Saved data entries:
# # #
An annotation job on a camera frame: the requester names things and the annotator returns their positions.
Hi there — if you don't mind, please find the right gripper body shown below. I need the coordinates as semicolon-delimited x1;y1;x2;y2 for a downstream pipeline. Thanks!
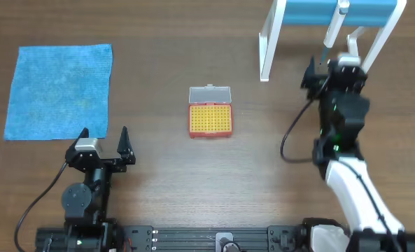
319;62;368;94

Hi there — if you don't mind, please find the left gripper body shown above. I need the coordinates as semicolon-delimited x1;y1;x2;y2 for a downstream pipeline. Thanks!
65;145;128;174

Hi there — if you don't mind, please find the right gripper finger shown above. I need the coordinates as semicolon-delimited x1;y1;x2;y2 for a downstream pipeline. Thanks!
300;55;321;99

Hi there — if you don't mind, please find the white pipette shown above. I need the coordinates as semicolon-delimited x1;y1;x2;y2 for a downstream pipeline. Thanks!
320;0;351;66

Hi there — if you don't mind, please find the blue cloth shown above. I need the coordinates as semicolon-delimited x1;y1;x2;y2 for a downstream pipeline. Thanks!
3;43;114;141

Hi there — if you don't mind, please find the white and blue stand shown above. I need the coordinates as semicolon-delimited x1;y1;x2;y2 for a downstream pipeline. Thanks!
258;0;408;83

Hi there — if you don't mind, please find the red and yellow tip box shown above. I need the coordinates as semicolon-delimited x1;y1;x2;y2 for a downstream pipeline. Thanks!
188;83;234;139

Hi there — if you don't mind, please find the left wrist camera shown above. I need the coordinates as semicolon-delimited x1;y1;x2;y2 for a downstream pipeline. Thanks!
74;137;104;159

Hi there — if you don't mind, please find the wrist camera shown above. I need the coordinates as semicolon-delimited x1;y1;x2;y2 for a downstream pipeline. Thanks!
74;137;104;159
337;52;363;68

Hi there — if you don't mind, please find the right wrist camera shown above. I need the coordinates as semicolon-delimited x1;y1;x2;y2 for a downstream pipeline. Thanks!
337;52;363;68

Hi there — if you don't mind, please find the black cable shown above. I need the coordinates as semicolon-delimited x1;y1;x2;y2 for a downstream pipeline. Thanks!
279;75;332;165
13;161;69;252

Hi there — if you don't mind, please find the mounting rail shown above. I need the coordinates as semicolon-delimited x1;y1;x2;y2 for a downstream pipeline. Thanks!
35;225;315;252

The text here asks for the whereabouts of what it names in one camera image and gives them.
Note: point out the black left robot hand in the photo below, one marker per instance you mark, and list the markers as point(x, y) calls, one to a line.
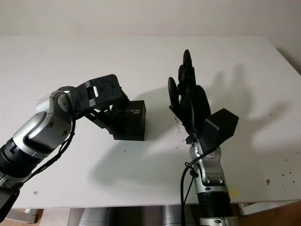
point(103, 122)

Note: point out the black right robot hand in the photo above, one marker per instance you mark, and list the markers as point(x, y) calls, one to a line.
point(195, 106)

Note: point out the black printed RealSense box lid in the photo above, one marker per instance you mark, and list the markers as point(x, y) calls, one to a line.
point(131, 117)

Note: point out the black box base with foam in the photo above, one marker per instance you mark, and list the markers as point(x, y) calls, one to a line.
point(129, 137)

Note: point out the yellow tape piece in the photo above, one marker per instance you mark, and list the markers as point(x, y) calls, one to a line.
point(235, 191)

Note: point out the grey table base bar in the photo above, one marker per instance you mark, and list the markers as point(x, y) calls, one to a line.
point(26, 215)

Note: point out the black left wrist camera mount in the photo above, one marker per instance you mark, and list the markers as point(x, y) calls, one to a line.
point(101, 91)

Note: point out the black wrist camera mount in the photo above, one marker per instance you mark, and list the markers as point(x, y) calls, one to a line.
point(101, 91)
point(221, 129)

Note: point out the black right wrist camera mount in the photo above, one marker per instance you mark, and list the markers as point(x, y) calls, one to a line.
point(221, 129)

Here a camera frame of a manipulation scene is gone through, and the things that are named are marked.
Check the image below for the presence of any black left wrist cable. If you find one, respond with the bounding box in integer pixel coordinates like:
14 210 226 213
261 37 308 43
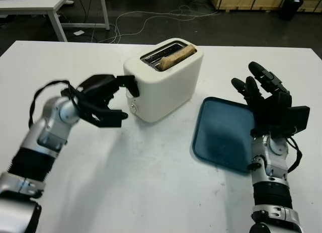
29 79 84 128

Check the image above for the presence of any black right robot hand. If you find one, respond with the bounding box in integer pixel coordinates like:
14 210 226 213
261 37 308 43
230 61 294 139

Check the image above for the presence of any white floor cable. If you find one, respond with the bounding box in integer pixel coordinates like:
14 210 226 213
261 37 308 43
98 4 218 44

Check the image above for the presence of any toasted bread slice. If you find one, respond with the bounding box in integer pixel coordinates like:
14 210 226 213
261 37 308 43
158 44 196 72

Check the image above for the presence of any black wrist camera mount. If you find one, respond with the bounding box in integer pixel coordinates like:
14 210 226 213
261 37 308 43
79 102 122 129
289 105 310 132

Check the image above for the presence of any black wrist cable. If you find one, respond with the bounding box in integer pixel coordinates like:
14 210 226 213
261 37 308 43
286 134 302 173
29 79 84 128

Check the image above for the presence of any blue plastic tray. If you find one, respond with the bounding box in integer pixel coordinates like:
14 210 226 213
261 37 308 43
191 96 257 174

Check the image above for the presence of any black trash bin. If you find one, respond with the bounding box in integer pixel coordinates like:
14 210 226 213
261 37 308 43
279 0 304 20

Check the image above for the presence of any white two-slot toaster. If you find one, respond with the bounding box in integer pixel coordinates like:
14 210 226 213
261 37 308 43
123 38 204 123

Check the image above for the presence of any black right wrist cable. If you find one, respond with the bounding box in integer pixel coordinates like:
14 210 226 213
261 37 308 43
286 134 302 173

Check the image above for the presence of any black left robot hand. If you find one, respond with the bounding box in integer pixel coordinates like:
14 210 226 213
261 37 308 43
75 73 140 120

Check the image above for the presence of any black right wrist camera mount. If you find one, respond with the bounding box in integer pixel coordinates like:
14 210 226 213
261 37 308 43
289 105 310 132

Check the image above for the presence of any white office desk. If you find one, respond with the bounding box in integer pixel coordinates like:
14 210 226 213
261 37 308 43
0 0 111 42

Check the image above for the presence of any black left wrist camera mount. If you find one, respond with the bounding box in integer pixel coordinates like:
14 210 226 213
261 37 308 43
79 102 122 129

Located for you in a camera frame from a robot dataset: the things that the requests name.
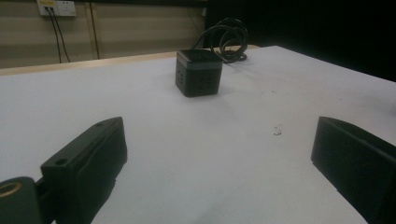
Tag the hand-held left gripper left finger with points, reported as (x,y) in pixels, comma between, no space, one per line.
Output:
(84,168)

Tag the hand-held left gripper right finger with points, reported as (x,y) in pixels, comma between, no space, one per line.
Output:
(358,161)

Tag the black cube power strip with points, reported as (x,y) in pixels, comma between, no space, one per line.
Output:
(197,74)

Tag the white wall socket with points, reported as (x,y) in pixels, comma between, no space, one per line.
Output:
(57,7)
# # #
GOAL OF THE EXERCISE: Pictures are to be left out; the records above must be repeated word for word.

RESULT FOR THIS TASK:
An annotation job on a camera frame: the requester names things and the annotator returns their positions.
Hi there — if you don't mind, please find the right gripper body shown below. I need the coordinates as semicolon-delimited x1;y1;x2;y2 for a downstream pipeline. Thanks!
319;62;368;94

Hi there — if you don't mind, please find the left gripper body shown above. I need the coordinates as semicolon-delimited x1;y1;x2;y2 for a downstream pipeline. Thanks!
65;145;128;174

Hi there — if you don't mind, please find the right gripper finger shown above. I need the coordinates as semicolon-delimited x1;y1;x2;y2 for a downstream pipeline. Thanks!
300;55;321;99

Hi there — if you don't mind, please find the white pipette shown above. I need the coordinates as semicolon-delimited x1;y1;x2;y2 for a downstream pipeline. Thanks!
320;0;351;66

Hi there — if you don't mind, please find the blue cloth shown above. I need the coordinates as semicolon-delimited x1;y1;x2;y2 for a downstream pipeline. Thanks!
3;43;114;141

Hi there — if you don't mind, please find the white and blue stand shown above. I need the coordinates as semicolon-delimited x1;y1;x2;y2 for a downstream pipeline. Thanks!
258;0;408;83

Hi there — if you don't mind, please find the red and yellow tip box shown above. I need the coordinates as semicolon-delimited x1;y1;x2;y2 for a downstream pipeline. Thanks!
188;83;234;139

Hi there — if you don't mind, please find the left wrist camera shown above. I need the coordinates as semicolon-delimited x1;y1;x2;y2 for a downstream pipeline. Thanks!
74;137;104;159

Hi there — if you don't mind, please find the wrist camera shown above. I need the coordinates as semicolon-delimited x1;y1;x2;y2 for a downstream pipeline. Thanks!
74;137;104;159
337;52;363;68

Hi there — if you don't mind, please find the right wrist camera shown above. I need the coordinates as semicolon-delimited x1;y1;x2;y2 for a downstream pipeline. Thanks!
337;52;363;68

Hi there — if you don't mind, please find the black cable shown above. I need the coordinates as semicolon-delimited x1;y1;x2;y2 for a downstream pipeline. Thanks!
279;75;332;165
13;161;69;252

Hi there — if you don't mind, please find the mounting rail shown above. I need the coordinates as semicolon-delimited x1;y1;x2;y2 for a downstream pipeline. Thanks!
35;225;315;252

The text here asks for the whereabouts of what it names in one camera image and gives them.
Note: point out the black left robot hand in the photo below, one marker per instance you mark, and list the markers as point(x, y) calls, one to a line.
point(103, 122)

Note: point out the black right robot hand in the photo above, one marker per instance you mark, and list the markers as point(x, y) calls, one to a line.
point(195, 106)

Note: point out the black printed RealSense box lid in the photo above, one marker per instance you mark, and list the markers as point(x, y) calls, one to a line.
point(131, 117)

Note: point out the black box base with foam in the photo above, one marker per instance you mark, and list the markers as point(x, y) calls, one to a line.
point(129, 137)

Note: point out the yellow tape piece in the photo above, one marker per instance you mark, and list the markers as point(x, y) calls, one to a line.
point(235, 191)

Note: point out the grey table base bar in the photo above, one marker per instance you mark, and list the markers as point(x, y) calls, one to a line.
point(26, 215)

Note: point out the black left wrist camera mount in the photo above, one marker per instance you mark, and list the markers as point(x, y) calls, one to a line.
point(101, 91)

Note: point out the black wrist camera mount in the photo above, one marker per instance you mark, and list the markers as point(x, y) calls, one to a line.
point(101, 91)
point(221, 129)

Note: point out the black right wrist camera mount in the photo above, one marker per instance you mark, and list the markers as point(x, y) calls, one to a line.
point(221, 129)

Here a camera frame of a manipulation scene is gone through, and the things that are named are marked.
Check the image below for the presence of any black left wrist cable. If you find one, respond with the bounding box in integer pixel coordinates like:
14 210 226 213
261 37 308 43
29 79 84 128

Check the image above for the presence of any black right robot hand. If you find one, respond with the bounding box in integer pixel coordinates like:
14 210 226 213
261 37 308 43
230 61 294 139

Check the image above for the presence of any white floor cable. If you find one, respond with the bounding box in integer pixel coordinates like:
14 210 226 213
261 37 308 43
98 4 218 44

Check the image above for the presence of any toasted bread slice. If you find one, respond with the bounding box in integer pixel coordinates like:
14 210 226 213
261 37 308 43
158 44 196 72

Check the image above for the presence of any black wrist camera mount. If you find one, respond with the bounding box in integer pixel coordinates like:
14 210 226 213
261 37 308 43
79 102 122 129
289 105 310 132

Check the image above for the presence of any black wrist cable. If you find one, respond with the bounding box in integer pixel coordinates like:
14 210 226 213
261 37 308 43
286 134 302 173
29 79 84 128

Check the image above for the presence of any blue plastic tray. If you find one, respond with the bounding box in integer pixel coordinates like:
14 210 226 213
261 37 308 43
191 96 257 174

Check the image above for the presence of any black trash bin. If you find one, respond with the bounding box in integer pixel coordinates like:
14 210 226 213
261 37 308 43
279 0 304 20

Check the image above for the presence of any white two-slot toaster. If you find one, respond with the bounding box in integer pixel coordinates like:
14 210 226 213
261 37 308 43
123 38 204 123

Check the image above for the presence of any black right wrist cable. If you find one, respond with the bounding box in integer pixel coordinates like:
14 210 226 213
261 37 308 43
286 134 302 173

Check the image above for the presence of any black left robot hand. If you find one, respond with the bounding box in integer pixel coordinates like:
14 210 226 213
261 37 308 43
75 73 140 120

Check the image above for the presence of any black right wrist camera mount. If you find one, respond with the bounding box in integer pixel coordinates like:
14 210 226 213
261 37 308 43
289 105 310 132

Check the image above for the presence of any white office desk. If you find one, respond with the bounding box in integer pixel coordinates like:
14 210 226 213
261 37 308 43
0 0 111 42

Check the image above for the presence of any black left wrist camera mount. If you find one, respond with the bounding box in integer pixel coordinates like:
14 210 226 213
261 37 308 43
79 102 122 129

Located for you in a camera frame from a robot dataset: the things that the requests name.
Tag the hand-held left gripper left finger with points, reported as (x,y) in pixels, comma between, no space, one per line.
Output:
(84,168)

Tag the hand-held left gripper right finger with points, reported as (x,y) in pixels, comma between, no space, one per line.
Output:
(358,161)

Tag the black cube power strip with points, reported as (x,y) in pixels, comma between, no space, one per line.
Output:
(197,74)

Tag the white wall socket with points, reported as (x,y) in pixels, comma between, no space, one per line.
Output:
(57,7)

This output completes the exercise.